The problem is that SOAP requires namespaces and many many other
applications require mixed content. Thus, it seems very difficult to size
down kXML further.

> The argument has been raised that maintaining two versions would be too
> cumbersome and that kxml and SAX employ radically different parsing
> paradigms (pull-based vs push-based). Perhaps this is just my ignorance
with
> respect to the architecture of pull-based XML parsing, but I don't see
that
> these models are radically different. Last night, as an experiment I
> modified my kxmlrpc code to use kxml rather than SAX. I was able to modify
> my SAX-based kxmlrpc implementation into a kxml-based implementation in
> about 20 minutes, by adding a single recursive routine and commenting out
a
> half-dozen SAX-specific lines. I simply had my kxml recursive routine call
> the SAX event methods (startElement(), endElement(), etc.).

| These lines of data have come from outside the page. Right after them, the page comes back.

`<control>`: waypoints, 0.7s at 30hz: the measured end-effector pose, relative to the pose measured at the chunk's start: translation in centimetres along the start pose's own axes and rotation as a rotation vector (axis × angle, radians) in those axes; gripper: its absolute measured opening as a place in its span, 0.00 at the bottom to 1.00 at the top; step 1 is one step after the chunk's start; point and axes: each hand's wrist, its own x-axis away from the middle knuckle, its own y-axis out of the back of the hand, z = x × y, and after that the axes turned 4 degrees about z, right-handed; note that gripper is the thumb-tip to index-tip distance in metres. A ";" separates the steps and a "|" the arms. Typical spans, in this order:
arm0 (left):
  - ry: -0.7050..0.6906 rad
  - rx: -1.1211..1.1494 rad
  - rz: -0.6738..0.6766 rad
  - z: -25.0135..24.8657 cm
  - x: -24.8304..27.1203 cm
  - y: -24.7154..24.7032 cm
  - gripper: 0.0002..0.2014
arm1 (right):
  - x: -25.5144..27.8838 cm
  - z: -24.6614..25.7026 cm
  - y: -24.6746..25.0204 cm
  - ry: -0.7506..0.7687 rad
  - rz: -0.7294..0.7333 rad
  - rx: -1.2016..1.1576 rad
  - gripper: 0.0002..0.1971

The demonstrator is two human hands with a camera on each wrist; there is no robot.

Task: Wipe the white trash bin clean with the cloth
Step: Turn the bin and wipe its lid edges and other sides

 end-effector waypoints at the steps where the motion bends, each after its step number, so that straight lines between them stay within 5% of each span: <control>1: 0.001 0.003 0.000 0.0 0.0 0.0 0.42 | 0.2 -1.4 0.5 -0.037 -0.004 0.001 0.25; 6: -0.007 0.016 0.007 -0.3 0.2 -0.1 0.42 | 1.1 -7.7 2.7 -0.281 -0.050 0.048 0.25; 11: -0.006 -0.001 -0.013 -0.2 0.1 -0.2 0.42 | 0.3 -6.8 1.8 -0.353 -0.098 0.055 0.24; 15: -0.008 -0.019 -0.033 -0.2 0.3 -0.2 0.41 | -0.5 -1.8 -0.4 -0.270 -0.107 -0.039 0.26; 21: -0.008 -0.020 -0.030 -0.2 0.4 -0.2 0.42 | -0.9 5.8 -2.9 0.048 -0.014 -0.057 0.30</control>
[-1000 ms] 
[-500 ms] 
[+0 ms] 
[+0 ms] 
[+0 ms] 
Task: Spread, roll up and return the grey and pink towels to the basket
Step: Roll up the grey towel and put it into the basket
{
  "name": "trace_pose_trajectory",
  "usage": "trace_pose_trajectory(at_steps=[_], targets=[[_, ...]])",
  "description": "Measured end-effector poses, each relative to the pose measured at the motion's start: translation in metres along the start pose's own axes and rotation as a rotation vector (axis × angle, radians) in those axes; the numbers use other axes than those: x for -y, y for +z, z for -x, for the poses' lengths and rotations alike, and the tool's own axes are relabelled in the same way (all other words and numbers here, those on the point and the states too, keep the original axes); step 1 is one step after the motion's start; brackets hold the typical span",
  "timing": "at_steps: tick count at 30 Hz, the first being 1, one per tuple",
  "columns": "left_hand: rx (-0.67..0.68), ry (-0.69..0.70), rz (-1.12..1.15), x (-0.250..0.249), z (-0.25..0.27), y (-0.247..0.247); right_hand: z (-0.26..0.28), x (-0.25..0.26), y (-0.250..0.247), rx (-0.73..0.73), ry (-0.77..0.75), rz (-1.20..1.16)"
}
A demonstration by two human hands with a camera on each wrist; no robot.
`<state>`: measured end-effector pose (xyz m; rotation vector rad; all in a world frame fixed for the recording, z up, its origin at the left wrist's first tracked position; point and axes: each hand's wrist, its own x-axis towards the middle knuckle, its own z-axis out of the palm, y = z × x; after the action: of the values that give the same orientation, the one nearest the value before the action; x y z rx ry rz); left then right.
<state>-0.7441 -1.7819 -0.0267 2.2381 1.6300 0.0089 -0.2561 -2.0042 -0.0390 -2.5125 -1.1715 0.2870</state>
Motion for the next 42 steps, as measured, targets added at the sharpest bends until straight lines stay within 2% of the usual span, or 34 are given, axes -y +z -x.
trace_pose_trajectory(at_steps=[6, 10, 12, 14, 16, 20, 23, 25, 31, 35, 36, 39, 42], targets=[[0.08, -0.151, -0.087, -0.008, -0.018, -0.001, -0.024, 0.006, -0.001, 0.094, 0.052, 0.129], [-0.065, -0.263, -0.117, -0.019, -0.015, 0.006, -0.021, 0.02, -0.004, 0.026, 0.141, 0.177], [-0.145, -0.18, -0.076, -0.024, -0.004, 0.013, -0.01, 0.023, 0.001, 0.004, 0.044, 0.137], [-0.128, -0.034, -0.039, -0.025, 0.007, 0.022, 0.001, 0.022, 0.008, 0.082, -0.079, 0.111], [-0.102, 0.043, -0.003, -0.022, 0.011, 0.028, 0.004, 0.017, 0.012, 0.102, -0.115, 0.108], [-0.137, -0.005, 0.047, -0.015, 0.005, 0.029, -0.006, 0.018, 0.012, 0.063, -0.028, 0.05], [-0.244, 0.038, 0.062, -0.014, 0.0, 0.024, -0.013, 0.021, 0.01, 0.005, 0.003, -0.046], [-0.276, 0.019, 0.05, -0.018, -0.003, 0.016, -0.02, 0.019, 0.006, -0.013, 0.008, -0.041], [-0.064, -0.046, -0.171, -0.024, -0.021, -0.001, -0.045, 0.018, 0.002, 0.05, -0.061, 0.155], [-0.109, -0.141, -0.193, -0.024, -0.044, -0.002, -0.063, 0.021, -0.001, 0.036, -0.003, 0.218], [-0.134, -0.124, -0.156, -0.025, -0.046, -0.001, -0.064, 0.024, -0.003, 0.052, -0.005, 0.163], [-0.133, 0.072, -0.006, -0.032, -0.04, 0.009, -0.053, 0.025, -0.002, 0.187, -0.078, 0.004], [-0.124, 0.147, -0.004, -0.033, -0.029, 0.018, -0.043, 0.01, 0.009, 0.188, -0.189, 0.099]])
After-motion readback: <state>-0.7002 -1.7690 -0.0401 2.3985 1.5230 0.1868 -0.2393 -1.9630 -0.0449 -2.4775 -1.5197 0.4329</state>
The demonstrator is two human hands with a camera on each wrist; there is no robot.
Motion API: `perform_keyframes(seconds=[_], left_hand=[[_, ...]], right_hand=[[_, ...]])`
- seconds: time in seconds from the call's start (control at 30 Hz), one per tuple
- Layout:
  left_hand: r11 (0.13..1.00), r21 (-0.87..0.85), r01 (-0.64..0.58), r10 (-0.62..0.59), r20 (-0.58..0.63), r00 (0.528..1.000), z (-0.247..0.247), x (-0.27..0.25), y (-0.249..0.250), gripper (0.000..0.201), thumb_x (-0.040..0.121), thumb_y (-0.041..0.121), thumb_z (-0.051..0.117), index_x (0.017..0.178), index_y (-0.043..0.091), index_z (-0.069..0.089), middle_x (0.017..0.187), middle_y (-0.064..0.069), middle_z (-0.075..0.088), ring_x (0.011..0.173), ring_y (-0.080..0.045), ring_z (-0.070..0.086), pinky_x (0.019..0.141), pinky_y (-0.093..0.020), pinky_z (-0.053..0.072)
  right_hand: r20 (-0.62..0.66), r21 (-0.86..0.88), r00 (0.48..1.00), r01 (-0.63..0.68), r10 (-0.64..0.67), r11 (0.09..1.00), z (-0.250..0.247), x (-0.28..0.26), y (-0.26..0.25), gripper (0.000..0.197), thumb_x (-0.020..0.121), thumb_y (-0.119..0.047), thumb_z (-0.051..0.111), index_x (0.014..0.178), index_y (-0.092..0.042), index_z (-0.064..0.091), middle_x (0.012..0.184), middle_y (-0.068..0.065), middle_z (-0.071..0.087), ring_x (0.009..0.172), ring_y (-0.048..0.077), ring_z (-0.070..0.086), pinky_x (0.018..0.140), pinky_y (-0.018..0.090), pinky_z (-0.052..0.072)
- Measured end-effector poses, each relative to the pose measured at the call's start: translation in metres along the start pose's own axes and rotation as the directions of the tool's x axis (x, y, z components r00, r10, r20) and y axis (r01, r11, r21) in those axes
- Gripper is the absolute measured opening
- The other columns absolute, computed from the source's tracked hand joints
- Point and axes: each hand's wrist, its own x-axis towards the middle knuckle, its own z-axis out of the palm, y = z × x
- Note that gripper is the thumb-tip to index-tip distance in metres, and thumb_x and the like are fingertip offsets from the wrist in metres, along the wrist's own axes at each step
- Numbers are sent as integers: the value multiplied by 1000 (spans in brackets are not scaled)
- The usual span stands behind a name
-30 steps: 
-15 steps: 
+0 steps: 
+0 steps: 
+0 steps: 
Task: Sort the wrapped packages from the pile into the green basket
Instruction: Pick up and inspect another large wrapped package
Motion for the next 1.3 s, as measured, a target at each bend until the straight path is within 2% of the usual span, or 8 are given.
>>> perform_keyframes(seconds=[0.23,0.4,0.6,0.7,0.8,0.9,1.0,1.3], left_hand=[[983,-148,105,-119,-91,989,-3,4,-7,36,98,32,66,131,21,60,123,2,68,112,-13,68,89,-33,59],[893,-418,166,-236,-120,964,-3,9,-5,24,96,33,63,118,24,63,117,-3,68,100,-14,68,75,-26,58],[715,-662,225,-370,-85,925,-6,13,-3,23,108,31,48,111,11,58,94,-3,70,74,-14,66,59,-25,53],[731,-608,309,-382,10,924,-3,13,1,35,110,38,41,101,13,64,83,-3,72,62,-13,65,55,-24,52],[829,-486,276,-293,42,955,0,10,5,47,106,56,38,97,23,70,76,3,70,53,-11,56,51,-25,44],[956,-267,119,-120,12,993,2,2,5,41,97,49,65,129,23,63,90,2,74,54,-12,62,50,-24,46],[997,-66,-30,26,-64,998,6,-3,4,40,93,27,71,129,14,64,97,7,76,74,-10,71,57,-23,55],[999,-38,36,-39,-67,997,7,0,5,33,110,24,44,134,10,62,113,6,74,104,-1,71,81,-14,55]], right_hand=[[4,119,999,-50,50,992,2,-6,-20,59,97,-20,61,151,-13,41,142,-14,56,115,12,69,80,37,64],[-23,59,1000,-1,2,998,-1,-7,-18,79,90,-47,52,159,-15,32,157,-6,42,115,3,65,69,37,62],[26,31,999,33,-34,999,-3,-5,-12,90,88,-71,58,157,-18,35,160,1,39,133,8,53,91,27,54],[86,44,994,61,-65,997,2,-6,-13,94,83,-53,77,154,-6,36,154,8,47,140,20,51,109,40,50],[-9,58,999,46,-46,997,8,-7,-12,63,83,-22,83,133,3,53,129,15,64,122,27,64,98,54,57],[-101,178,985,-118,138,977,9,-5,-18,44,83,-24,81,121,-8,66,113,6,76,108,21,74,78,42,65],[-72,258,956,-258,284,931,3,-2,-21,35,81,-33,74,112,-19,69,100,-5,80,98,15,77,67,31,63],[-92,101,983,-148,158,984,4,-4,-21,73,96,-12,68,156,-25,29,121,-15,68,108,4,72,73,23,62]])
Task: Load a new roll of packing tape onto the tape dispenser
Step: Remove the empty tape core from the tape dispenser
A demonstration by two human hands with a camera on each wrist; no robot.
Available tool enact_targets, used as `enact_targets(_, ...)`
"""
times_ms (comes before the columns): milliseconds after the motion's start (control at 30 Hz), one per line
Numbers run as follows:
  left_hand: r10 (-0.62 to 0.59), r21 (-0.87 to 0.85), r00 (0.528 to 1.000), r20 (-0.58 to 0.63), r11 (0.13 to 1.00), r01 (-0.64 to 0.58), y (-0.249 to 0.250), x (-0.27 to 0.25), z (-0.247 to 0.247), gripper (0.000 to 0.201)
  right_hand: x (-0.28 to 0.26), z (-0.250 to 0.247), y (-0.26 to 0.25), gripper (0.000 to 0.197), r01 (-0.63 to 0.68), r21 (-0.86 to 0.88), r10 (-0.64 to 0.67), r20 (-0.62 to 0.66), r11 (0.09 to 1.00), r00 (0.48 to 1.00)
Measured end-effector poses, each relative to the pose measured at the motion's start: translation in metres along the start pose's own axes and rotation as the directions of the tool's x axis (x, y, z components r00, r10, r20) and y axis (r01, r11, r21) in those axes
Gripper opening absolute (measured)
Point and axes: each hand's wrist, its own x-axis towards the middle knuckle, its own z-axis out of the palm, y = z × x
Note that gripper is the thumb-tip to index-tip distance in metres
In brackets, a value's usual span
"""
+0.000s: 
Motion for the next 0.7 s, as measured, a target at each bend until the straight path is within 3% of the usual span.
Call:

Now the interesting question is: Would it be possible to reduce the
overall size significantly by supporting the pull paradigm more directly?
I assume in startElement(), you first look up the current program
state in order to determine which elements are allowed etc. Using
a pull parser, this usually can be reflected by the current program state
instead of an explicit state model. This MAY save some time and code,
depending on the actual XML format used....

Is the kxmlrpc source code available for download somewhere?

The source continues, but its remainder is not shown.